We looked at each other, suddenly brought back to reality.
Astonishing how the mind can put aside what it does not wish to consider; amazing how we could have forgotten what we didn’t want to know. Our woodpile reminded us both: Dr. Solveig had gone for more, nearly three quarters of an hour before.
And it was only a five-minute climb to the top of the crevasse.
 
The answer was obvious: The Martians. But, of course, we had to prove it for ourselves.
And prove it we did: At the expense of our weapons, our safe cave and fire, and very nearly our lives. We went plunging up the ledge like twin whirligigs, bouncing in the light Martian gravity and nearly tumbling into the chasm at every step. I suppose that if we thought at all, we were thinking that the more commotion we made the more likely we were to scare the Martians off before they killed Dr. Solveig. We were yelling and kicking stones into the gorge with a bounce and clatter; and we were up at the top of the crevasse in a matter of seconds, up at the top—and smack into a trap. For they were waiting for us up there, our first face-to-face Martians.
We could see them only as you might see ghosts in a sewer; the night was black, even the starlight half drowned by the branches overhead, but they seemed to gleam, phosphorescently, like decaying vegetation. And decay was a word that fitted the picture, for they looked like nothing so much as corpses. They had no hands or arms, but their faces were vaguely human—or so they seemed. What passed for ears were large and hung like a spaniel’s; but there were eyes, sunken but bright, and there was a mouth; and they were human in size, human in the way they came threateningly toward us, carrying what must have been weapons.

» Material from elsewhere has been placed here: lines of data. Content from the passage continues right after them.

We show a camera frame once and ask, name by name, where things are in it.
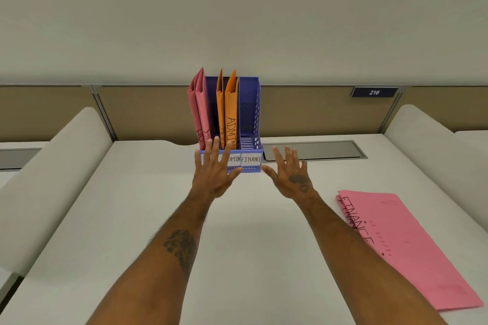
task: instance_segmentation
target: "desk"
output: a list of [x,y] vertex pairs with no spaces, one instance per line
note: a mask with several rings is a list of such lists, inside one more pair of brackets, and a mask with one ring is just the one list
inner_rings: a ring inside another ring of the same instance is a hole
[[[15,142],[15,143],[0,143],[0,150],[8,149],[35,149],[42,148],[48,142]],[[11,178],[13,178],[18,171],[1,171],[0,170],[0,187],[4,186]],[[18,278],[14,274],[4,268],[0,267],[0,301],[3,300],[7,292],[10,290],[15,280]]]
[[[488,233],[381,134],[263,138],[354,140],[362,160],[308,163],[337,213],[340,189],[396,193],[488,303]],[[0,324],[84,324],[189,191],[195,146],[116,142],[0,316]],[[485,324],[488,309],[443,314]],[[212,205],[181,324],[354,324],[314,236],[263,173],[239,176]]]
[[456,136],[463,139],[473,148],[476,148],[484,155],[488,156],[488,130],[484,131],[458,131]]

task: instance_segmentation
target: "forearm tattoo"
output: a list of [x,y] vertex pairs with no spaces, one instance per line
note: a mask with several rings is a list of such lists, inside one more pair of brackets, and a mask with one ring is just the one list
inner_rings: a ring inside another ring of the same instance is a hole
[[310,189],[310,179],[306,175],[290,175],[288,177],[288,181],[294,184],[300,184],[300,191],[302,193],[307,193],[307,191]]
[[175,230],[163,243],[163,246],[178,258],[180,267],[188,280],[197,255],[197,243],[193,235],[188,230]]

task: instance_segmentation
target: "pink finance folder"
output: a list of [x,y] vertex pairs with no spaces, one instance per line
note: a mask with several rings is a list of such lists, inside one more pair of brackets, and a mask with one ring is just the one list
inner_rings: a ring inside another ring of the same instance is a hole
[[436,310],[483,307],[396,194],[341,190],[336,199],[346,221]]
[[204,139],[207,142],[212,139],[212,134],[210,133],[210,128],[212,127],[212,117],[210,114],[210,103],[208,101],[207,80],[205,79],[205,72],[203,68],[198,73],[195,91],[197,95],[200,122],[202,123],[202,131],[204,132]]
[[202,131],[202,123],[200,122],[200,114],[198,113],[197,96],[195,93],[195,88],[197,86],[197,80],[200,73],[203,74],[204,69],[202,68],[197,75],[193,78],[188,88],[188,100],[190,101],[191,113],[193,115],[193,122],[195,123],[195,131],[197,131],[198,143],[200,144],[200,150],[205,149],[205,139],[204,132]]

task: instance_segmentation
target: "plastic file organizer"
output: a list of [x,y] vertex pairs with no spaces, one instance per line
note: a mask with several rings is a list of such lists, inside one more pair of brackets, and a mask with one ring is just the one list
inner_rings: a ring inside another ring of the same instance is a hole
[[[219,135],[219,114],[217,110],[217,76],[207,76],[207,94],[210,104],[212,137]],[[228,77],[223,78],[223,90]],[[263,145],[259,138],[259,112],[261,106],[261,86],[258,77],[239,78],[239,112],[237,149],[230,151],[227,170],[242,167],[242,172],[260,172],[263,158]],[[203,160],[204,151],[200,150]]]

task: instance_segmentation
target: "number plate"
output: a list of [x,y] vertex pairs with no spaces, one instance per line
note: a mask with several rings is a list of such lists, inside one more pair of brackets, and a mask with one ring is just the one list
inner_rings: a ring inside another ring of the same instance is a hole
[[395,96],[398,88],[381,88],[381,87],[360,87],[356,86],[352,90],[353,98],[392,98]]

Demaree’s flame rifle flooded the woods with fire. He must have incinerated some of them, but the light was too blinding; we couldn’t see. I fired close on the heels of Demaree’s shot, and again the wood was swept with flame; and the two of us charged blindly into the dark. There was light now, from the blazes we had started, but the fires were Mars-fires, fitful and weak, and casting shadows that moved and disguised movement. We beat about the brush uselessly for a moment, then retreated and regrouped at the lip of the crevasse. And that was our mistake. “What about Solveig?” Demaree demanded. “Did you see anything—”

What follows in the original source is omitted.